#### [Action item]
Once the pictures are set aside, copy the data below exactly as it stands.

#### [Dataset items]
··········

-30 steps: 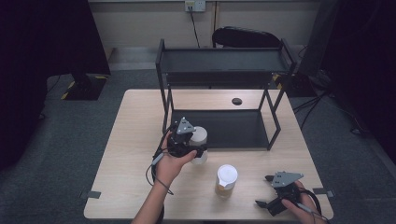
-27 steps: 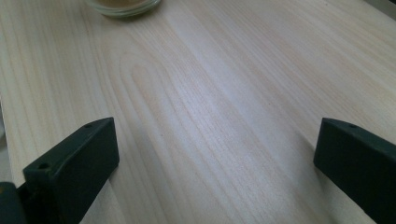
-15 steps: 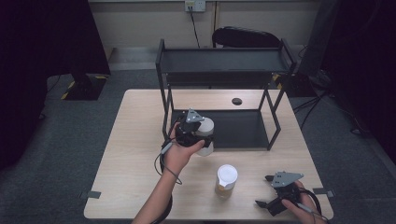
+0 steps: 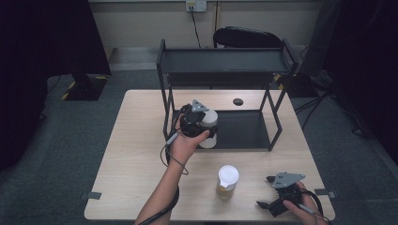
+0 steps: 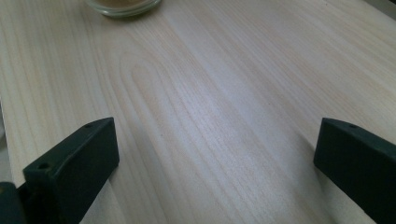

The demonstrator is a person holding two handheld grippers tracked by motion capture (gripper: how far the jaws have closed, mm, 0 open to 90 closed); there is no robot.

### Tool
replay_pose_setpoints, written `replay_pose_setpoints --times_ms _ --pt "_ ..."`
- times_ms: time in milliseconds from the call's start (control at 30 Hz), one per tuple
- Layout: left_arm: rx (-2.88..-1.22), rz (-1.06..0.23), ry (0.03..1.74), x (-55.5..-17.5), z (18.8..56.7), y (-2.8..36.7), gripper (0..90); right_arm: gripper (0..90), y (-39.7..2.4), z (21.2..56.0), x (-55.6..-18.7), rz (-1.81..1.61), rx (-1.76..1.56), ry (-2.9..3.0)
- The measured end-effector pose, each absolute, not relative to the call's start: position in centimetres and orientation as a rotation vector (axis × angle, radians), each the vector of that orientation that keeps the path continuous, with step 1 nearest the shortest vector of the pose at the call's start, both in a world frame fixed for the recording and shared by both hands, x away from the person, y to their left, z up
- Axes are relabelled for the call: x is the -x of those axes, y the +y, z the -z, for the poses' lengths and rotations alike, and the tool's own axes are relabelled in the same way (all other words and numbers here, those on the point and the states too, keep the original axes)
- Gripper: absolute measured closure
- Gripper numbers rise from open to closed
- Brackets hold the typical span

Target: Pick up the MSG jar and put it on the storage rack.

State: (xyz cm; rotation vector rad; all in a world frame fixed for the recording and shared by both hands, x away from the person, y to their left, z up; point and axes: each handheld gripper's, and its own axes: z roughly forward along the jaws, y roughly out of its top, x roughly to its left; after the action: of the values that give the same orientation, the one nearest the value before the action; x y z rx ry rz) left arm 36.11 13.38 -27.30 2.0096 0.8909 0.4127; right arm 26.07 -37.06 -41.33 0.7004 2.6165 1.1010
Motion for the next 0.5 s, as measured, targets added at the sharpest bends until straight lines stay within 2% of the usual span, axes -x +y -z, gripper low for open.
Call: replay_pose_setpoints --times_ms 300,500 --pt "-1.983 -0.370 0.911 -37.2 26.2 14.0 35.1 0.0 -37.1 41.3 -26.1 -1.101 -0.701 2.616" --pt "-1.992 -0.401 0.918 -37.3 25.3 13.9 35.1 0.0 -37.1 41.3 -26.1 -1.101 -0.700 2.616"
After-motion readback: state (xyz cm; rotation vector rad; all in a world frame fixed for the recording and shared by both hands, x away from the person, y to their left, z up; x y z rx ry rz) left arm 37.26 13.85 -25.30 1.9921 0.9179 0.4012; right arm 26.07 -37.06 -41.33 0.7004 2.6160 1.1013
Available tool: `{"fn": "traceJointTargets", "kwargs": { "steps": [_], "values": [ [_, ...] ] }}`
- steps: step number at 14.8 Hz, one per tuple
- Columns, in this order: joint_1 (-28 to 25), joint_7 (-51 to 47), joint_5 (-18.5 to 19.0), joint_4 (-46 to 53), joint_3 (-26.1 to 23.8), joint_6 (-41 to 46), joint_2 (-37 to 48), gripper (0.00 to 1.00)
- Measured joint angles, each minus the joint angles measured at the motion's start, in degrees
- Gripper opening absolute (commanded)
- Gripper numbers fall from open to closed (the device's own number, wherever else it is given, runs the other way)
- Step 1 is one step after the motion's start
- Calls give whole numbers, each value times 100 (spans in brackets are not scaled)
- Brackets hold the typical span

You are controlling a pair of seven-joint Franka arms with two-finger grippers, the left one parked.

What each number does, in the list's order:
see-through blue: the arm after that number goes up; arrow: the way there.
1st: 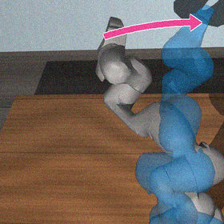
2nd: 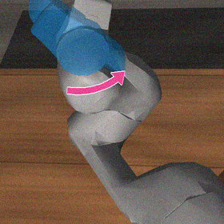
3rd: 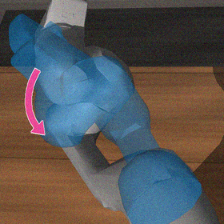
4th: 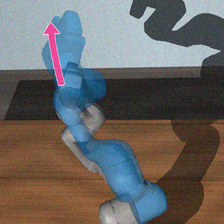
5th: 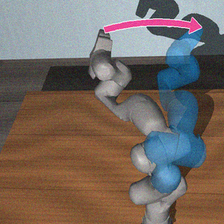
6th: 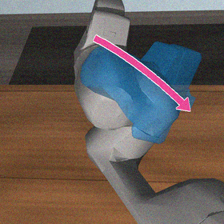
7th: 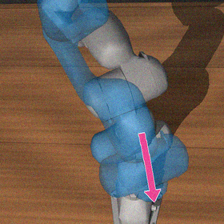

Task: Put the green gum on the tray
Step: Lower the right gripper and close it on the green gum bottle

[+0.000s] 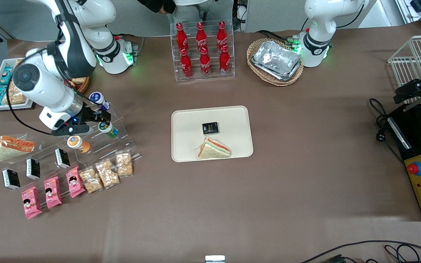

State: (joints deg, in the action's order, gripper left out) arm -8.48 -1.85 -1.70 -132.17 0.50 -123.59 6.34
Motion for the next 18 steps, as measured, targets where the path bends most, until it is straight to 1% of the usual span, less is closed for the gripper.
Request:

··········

#### [Exercise output]
-30 steps: 
-27 steps: 
-15 steps: 
+0 steps: 
+0 steps: 

The demonstrator is a person holding two handheld grippers tracked by motion capture (gripper: how far the jaws have closed, mm, 0 open to 90 closed); there is no robot.

### Tool
replay_pose_setpoints, written `replay_pose_setpoints --times_ms _ --pt "_ ..."`
- times_ms: time in milliseconds from the call's start (control at 30 Hz), one per tuple
- Layout: left_arm: rx (-2.88..-1.22), rz (-1.06..0.23), ry (0.03..1.74), x (-55.5..-17.5), z (18.8..56.7), y (-2.8..36.7), gripper (0..90); right_arm: gripper (0..90), y (-39.7..2.4), z (21.2..56.0), x (-55.6..-18.7), rz (-1.81..1.61), rx (-1.76..1.56), ry (-2.9..3.0)
- The measured end-effector pose, each absolute, not relative to the call's start: position in centimetres and orientation as a rotation vector (axis × angle, radians), each the vector of that orientation that keeps the path continuous, with step 1 nearest the shortest vector of the pose at the call's start, both in a world frame fixed for the recording and shared by both hands, x away from the person, y to their left, z up
- Axes are relabelled for the call: x is the -x of those axes, y the +y, z the -z, for the poses' lengths and rotations alike, and the tool's own axes are relabelled in the same way (all other words and numbers here, those on the point and the states too, keep the original axes)
- Gripper: absolute measured closure
- Gripper numbers rise from open to closed
- Brackets hold the typical span

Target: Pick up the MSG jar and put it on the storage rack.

State: (xyz cm; rotation vector rad; all in a world frame fixed for the recording and shared by both hands, x away from the person, y to their left, z up; point and axes: each handheld gripper's, and its own axes: z roughly forward along the jaws, y roughly out of its top, x roughly to its left; after the action: of the values that give the same orientation, the one nearest the value before the action; x y z rx ry rz) left arm 36.11 13.38 -27.30 2.0096 0.8909 0.4127; right arm 26.07 -37.06 -41.33 0.7004 2.6165 1.1010
Motion for the next 0.5 s, as measured, targets added at the sharpest bends until straight lines stay within 2% of the usual span, axes -x +y -z, gripper low for open.
Call: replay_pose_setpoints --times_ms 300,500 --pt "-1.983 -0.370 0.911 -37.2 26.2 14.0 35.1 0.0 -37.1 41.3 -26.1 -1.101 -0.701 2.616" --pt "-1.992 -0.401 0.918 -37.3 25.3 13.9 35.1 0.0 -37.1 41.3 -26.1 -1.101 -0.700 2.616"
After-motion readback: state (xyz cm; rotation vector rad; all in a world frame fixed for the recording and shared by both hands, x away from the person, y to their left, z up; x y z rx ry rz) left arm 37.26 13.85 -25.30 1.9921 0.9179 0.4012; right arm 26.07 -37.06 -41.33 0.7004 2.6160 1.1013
Available tool: `{"fn": "traceJointTargets", "kwargs": { "steps": [_], "values": [ [_, ...] ] }}`
- steps: step number at 14.8 Hz, one per tuple
- Columns, in this order: joint_1 (-28 to 25), joint_7 (-51 to 47), joint_5 (-18.5 to 19.0), joint_4 (-46 to 53), joint_3 (-26.1 to 23.8), joint_6 (-41 to 46), joint_2 (-37 to 48), gripper (0.00 to 1.00)
- Measured joint angles, each minus the joint angles measured at the motion's start, in degrees
- Gripper opening absolute (commanded)
- Gripper numbers fall from open to closed (the device's own number, wherever else it is given, runs the other way)
- Step 1 is one step after the motion's start
- Calls give whole numbers, each value times 100 (spans in brackets are not scaled)
- Brackets hold the typical span

You are controlling a pair of seven-joint Franka arms with two-finger grippers, the left one parked.

What each number does, in the list's order:
see-through blue: the arm after that number goes up; arrow: the way there.
1st: 
2nd: 
3rd: 
4th: 
5th: 
6th: 
7th: 

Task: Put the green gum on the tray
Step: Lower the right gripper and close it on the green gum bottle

[+0.000s] 

State: (joints deg, in the action's order, gripper left out) arm -8.48 -1.85 -1.70 -132.17 0.50 -123.59 6.34
Motion for the next 18 steps, as measured, targets where the path bends most, until it is straight to 1% of the usual span, less is closed for the gripper.
Request:

No further output is expected.